- _DIRECTIONS_
Only one stretch of the data below is needed. Output the lines from the one with "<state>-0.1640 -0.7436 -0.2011" up to and including the one with "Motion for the", exactly as they stand.

Top of GIVEN MATERIAL

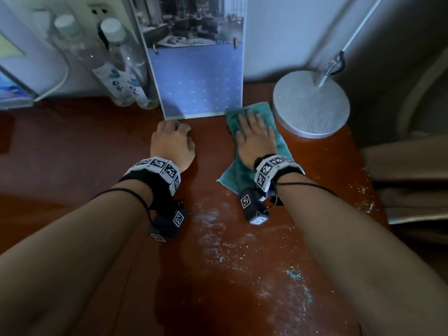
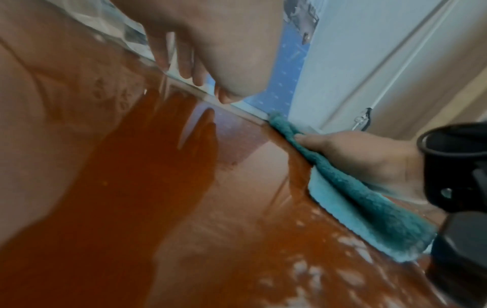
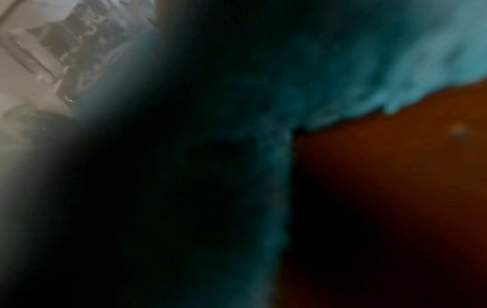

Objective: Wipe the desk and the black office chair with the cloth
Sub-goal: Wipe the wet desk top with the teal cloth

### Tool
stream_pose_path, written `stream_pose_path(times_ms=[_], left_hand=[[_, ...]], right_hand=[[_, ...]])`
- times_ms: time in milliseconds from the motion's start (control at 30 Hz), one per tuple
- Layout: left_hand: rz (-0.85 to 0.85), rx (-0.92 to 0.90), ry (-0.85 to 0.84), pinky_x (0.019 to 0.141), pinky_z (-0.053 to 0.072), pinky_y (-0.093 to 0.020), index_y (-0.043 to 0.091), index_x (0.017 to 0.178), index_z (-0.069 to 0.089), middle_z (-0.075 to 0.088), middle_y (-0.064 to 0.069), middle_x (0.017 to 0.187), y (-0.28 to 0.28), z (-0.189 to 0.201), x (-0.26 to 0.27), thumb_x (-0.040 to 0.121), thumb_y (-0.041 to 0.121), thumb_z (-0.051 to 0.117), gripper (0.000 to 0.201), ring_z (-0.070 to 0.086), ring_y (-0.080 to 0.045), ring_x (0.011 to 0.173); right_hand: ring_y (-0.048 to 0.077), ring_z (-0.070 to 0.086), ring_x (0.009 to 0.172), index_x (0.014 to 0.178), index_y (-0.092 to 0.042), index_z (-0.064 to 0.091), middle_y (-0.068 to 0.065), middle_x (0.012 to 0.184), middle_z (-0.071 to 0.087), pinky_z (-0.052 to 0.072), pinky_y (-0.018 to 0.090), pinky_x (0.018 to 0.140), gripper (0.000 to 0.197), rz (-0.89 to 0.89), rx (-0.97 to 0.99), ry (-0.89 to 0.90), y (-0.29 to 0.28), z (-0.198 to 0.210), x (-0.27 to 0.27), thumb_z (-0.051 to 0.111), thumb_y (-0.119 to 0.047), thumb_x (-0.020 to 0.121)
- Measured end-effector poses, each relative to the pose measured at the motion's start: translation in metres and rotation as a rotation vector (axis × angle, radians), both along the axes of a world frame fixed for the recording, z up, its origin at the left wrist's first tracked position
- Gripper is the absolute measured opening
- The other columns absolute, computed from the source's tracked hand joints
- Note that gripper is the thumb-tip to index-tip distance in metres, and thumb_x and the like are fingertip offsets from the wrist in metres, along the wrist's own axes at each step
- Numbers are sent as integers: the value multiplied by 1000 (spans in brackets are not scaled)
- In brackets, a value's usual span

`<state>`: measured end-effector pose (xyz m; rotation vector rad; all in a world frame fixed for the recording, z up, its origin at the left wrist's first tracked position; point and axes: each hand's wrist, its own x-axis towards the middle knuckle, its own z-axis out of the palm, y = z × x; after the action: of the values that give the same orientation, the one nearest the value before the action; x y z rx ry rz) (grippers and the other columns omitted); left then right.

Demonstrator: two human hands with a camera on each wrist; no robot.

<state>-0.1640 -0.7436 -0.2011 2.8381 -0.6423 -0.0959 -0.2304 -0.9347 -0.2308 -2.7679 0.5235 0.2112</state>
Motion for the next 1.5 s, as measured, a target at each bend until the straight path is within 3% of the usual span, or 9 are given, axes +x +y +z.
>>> stream_pose_path(times_ms=[167, 300, 433, 600, 700, 933, 1200, 1300, 1500], left_hand=[[308, 28, -35, 87, 39, -45, 0, 114, 55, 49, -21, 119, -6, 3, 6, 86, 25, 52, 38, 41, -38, 115], [472, 56, 71, 108, 29, -49, -5, 132, 39, 35, -26, 140, -17, -9, 13, 88, 43, 49, 65, 27, -41, 134], [467, 64, 112, 118, -2, -51, -4, 150, 5, -2, -26, 157, -21, -35, 17, 96, 51, 33, 82, -7, -37, 147], [466, 80, 120, 116, -4, -53, -2, 151, -1, -8, -25, 157, -21, -47, 22, 97, 56, 25, 83, -10, -37, 146], [479, 89, 143, 116, -3, -53, 0, 151, 1, -7, -24, 158, -22, -47, 24, 96, 57, 26, 84, -10, -36, 146], [462, 89, 178, 116, -3, -54, 0, 151, 1, -7, -24, 158, -22, -41, 22, 95, 56, 29, 84, -9, -36, 146], [315, 189, 330, 115, -11, -55, 16, 153, -11, -21, -12, 158, 10, -15, 15, 96, 60, 18, 77, -20, -26, 146], [266, 296, 320, 112, -14, -59, 23, 153, -10, -21, -12, 158, 39, -6, -2, 95, 62, 10, 72, -23, -28, 144], [259, 228, 376, 114, -10, -58, 31, 152, -11, -25, -3, 158, 78, -5, -40, 95, 61, 10, 68, -25, -25, 144]], right_hand=[[18, 0, 148, 154, -15, 7, 3, 162, 0, 1, 37, 121, 55, -154, -34, -50, -18, -8, 15, 20, -31, 103], [24, 1, 148, 152, -4, 10, 12, 161, 4, 0, 36, 121, 56, -36, -68, -60, -31, -11, 40, 24, -25, 102], [29, 2, 148, 151, -1, 12, 16, 160, 6, -3, 34, 120, 59, 78, -20, -45, -50, -10, 70, 26, -20, 98], [28, 2, 148, 153, -12, 16, 10, 161, 7, 7, 48, 119, 72, 81, 136, -41, -69, 0, 102, 42, 0, 88], [25, 2, 148, 154, -17, 16, 4, 161, 7, 8, 48, 118, 66, 16, 140, -85, -65, -3, 105, 39, -5, 93], [26, 7, 148, 153, -9, 15, 10, 160, 11, 6, 35, 120, 55, -24, 14, -159, -41, -10, 61, 30, -19, 102], [13, 0, 148, 153, -35, 3, -9, 161, -2, -2, 40, 120, 55, -163, -11, 16, -26, -6, -30, 20, -40, 101], [12, -3, 148, 152, -38, 0, -11, 161, -2, -4, 41, 120, 55, -219, -6, 46, -33, 2, -69, 19, -41, 101], [17, -11, 148, 153, -36, -1, -8, 161, -12, -6, 47, 119, 56, -492, 20, 140, -20, 9, -97, 19, -42, 101]])
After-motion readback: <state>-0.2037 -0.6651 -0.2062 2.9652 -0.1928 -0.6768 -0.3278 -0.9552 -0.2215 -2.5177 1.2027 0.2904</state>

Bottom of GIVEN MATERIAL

- _RESULT_
<state>-0.1640 -0.7436 -0.2011 2.8381 -0.6423 -0.0959 -0.2304 -0.9347 -0.2308 -2.7679 0.5235 0.2112</state>
Motion for the next 1.5 s, as measured, a target at each bend until the straight path is within 3% of the usual span, or 9 are given, axes +x +y +z.

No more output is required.